* **WHAT NEEDS TO BE DONE**
Take the entries below and print all of them exactly, please.

* **WORKING DATA**
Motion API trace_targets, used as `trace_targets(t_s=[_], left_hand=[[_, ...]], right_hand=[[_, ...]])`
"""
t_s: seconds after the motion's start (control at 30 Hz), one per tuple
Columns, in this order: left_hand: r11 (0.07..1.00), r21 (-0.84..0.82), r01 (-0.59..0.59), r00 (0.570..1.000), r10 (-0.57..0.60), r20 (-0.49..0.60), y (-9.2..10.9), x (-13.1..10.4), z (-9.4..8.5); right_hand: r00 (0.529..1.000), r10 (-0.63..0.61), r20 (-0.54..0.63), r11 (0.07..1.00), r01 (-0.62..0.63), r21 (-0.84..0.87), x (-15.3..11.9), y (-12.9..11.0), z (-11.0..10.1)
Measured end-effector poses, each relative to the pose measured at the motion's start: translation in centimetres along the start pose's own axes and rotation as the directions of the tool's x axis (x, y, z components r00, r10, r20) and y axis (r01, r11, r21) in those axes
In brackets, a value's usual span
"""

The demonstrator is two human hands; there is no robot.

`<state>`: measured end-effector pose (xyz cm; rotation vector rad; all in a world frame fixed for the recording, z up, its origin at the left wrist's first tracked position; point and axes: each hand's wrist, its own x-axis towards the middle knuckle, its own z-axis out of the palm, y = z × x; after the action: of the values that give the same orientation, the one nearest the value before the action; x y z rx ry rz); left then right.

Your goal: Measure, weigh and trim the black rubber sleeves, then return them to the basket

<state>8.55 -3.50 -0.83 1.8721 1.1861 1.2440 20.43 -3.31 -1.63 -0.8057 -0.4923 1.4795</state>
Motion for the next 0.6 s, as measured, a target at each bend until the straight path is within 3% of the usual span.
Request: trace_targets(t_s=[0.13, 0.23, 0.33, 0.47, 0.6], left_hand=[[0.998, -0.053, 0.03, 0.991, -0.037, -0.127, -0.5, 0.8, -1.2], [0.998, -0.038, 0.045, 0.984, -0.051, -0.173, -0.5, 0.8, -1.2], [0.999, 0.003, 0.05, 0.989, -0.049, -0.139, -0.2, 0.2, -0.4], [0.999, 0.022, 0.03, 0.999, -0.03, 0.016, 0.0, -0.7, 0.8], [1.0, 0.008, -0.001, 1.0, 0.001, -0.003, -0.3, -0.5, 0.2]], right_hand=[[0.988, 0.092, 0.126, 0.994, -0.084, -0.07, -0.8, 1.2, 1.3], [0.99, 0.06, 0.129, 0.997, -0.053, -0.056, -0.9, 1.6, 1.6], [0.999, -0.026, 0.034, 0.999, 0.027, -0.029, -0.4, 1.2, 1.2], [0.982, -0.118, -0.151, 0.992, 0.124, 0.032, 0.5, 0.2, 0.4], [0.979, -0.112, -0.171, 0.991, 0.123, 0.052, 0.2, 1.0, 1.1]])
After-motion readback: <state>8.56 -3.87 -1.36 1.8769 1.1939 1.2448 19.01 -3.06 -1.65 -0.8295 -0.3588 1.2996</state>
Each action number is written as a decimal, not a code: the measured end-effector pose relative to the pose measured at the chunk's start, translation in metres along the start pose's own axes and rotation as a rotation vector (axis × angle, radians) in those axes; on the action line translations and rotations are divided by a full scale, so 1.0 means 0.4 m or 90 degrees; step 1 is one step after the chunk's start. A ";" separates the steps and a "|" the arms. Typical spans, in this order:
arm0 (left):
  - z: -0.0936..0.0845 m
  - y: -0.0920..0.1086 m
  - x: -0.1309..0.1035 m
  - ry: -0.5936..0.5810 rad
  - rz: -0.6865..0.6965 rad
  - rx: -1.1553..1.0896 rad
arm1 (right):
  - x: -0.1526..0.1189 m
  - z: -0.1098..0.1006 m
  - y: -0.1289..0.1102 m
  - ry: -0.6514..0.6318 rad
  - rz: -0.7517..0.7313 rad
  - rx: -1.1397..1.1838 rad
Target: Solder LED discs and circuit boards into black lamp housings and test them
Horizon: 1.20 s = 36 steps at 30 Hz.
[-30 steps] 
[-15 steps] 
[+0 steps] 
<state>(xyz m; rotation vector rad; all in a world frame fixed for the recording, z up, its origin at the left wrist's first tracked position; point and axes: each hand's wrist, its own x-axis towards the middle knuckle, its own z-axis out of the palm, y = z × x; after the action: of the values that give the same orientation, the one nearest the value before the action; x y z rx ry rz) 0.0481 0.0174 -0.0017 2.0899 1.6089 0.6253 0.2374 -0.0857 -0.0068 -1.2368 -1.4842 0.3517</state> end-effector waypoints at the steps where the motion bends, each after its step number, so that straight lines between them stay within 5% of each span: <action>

* **ANSWER FOR THIS EXERCISE**
Motion API trace_targets, used as `trace_targets(t_s=[_], left_hand=[[_, ...]], right_hand=[[_, ...]])`
"""
t_s: seconds after the motion's start (control at 30 Hz), one per tuple
Columns, in this order: left_hand: r11 (0.07..1.00), r21 (-0.84..0.82), r01 (-0.59..0.59), r00 (0.570..1.000), r10 (-0.57..0.60), r20 (-0.49..0.60), y (-9.2..10.9), x (-13.1..10.4), z (-9.4..8.5); right_hand: r00 (0.529..1.000), r10 (-0.63..0.61), r20 (-0.54..0.63), r11 (0.07..1.00), r01 (-0.62..0.63), r21 (-0.84..0.87), x (-15.3..11.9), y (-12.9..11.0), z (-11.0..10.1)
Measured end-effector poses, each relative to the pose measured at the motion's start: translation in centimetres along the start pose's own axes and rotation as the directions of the tool's x axis (x, y, z components r00, r10, r20) and y axis (r01, r11, r21) in those axes
In brackets, a value's usual span
"""

The demonstrator is two human hands; there is no robot.

`<state>`: measured end-effector pose (xyz cm; rotation vector rad; all in a world frame fixed for the recording, z up, its origin at the left wrist's first tracked position; point and axes: each hand's wrist, its own x-axis towards the middle knuckle, its own z-axis out of the palm, y = z × x; after the action: of the values that give the same orientation, the one nearest the value before the action; x y z rx ry rz); left then right.

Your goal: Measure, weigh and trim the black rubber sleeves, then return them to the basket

<state>8.55 -3.50 -0.83 1.8721 1.1861 1.2440 20.43 -3.31 -1.63 -0.8057 -0.4923 1.4795</state>
Motion for the next 0.6 s, as measured, a target at each bend until the straight path is within 3% of the usual span.
Request: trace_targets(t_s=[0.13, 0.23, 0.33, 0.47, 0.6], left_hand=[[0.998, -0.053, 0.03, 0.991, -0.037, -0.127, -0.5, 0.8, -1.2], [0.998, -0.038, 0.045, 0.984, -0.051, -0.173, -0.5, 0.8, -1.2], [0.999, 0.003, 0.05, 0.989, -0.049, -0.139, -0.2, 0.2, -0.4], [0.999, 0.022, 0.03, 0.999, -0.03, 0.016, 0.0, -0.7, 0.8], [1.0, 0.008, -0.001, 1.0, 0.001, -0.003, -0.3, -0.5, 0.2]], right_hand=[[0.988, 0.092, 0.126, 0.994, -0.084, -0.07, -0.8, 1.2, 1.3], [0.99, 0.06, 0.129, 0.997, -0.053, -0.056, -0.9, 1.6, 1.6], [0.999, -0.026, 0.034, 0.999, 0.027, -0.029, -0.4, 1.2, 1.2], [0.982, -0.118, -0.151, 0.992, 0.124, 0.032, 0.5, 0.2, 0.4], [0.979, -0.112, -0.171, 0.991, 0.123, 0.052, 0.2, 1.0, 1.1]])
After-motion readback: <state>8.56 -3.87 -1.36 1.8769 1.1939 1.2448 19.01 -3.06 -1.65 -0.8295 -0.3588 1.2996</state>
Each action number is written as a decimal, not a code: the measured end-effector pose relative to the pose measured at the chunk's start, translation in metres along the start pose's own axes and rotation as a rotation vector (axis × angle, radians) in those axes; on the action line translations and rotations are divided by a full scale, so 1.0 means 0.4 m or 90 degrees; step 1 is one step after the chunk's start. A ";" separates the steps and a "|" the arms. Typical spans, in this order:
arm0 (left):
  - z: -0.0936..0.0845 m
  - y: -0.0920..0.1086 m
  - x: -0.1309..0.1035 m
  - ry: -0.5936..0.5810 rad
  - rz: -0.6865..0.6965 rad
  - rx: -1.1553..1.0896 rad
arm1 (right):
  - x: -0.1526..0.1189 m
  - z: -0.1098..0.1006 m
  - y: -0.1289..0.1102 m
  - ry: -0.6514..0.6318 rad
  - rz: -0.7517..0.7313 rad
  - rx: -1.1397..1.1838 rad
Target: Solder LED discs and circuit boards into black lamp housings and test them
Horizon: 1.20 s = 36 steps at 30 Hz.
[-30 steps] 
[-15 steps] 
[+0 steps] 
<state>(xyz m; rotation vector rad; all in a world frame fixed for the recording, z up, its origin at the left wrist's first tracked position; point and axes: each hand's wrist, its own x-axis towards the middle knuckle, its own z-axis out of the palm, y = z × x; after the action: of the values that give the same orientation, the one nearest the value before the action; x y z rx ry rz) 0.0481 0.0174 -0.0017 2.0899 1.6089 0.6253 0.2374 -0.0857 -0.0068 -1.2368 -1.4842 0.3517</state> end-effector waypoints at the steps where the motion bends, each after its step number, so that straight lines between them stay within 5% of each span: <action>

This completes the output.